Parents often say this to empower kids — to help them make a big transition with ease. They're big! They can handle it! The intention is usually good – I know you can do this; you just need to believe in yourself.

Here's the catch: Kids experience fluctuating emotions throughout the day. One minute, they can conquer the world; the next, they want to curl up in your lap for a while. Sometimes they feel big, but sometimes they feel very, very small. Telling a child to “be a big boy” when he doesn't feel big at all won't help him make that transition.

Give your kids permission to feel small sometimes. It's all part of growing up.

“Don't cry.”

Sometimes this is said during a tantrum. Other times, this is said in an attempt to avoid a meltdown over something.

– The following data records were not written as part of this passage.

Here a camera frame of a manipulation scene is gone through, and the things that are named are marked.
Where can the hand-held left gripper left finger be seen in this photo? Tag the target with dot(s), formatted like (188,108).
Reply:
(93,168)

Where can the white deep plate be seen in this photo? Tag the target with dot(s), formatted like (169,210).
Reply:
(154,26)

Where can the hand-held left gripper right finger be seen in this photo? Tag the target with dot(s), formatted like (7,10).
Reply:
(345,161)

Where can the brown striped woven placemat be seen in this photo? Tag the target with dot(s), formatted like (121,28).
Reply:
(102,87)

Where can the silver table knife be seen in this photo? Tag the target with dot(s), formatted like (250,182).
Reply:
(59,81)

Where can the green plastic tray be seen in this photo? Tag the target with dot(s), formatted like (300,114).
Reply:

And sometimes it is used to dismiss an event as insignificant. This little phrase sends a terrible message to young kids.

It's OK to cry. It's OK to feel overwhelmed sometimes. It's even OK to be upset when someone takes your toy without asking! When we say “don't cry,” we dismiss emotions. Children need to learn that all feelings count, and crying is a perfectly acceptable expression of emotion.

Convey your understanding and hold your child close while he/she cries, then talk about ways to feel better and what to do next time.

{ MORE: Don’t Let Perfectionism Rob Your Family of You }


“There's nothing to be afraid of.”

I hate to be the bearer of bad news here, but if you have to use this phrase, your child is already afraid. Childhood fears are perfectly normal, and fears change as kids grow. The magical thinking of the early years that triggers fears of monsters and ghosts changes to real-world fears (think earthquakes and death) as kids grow.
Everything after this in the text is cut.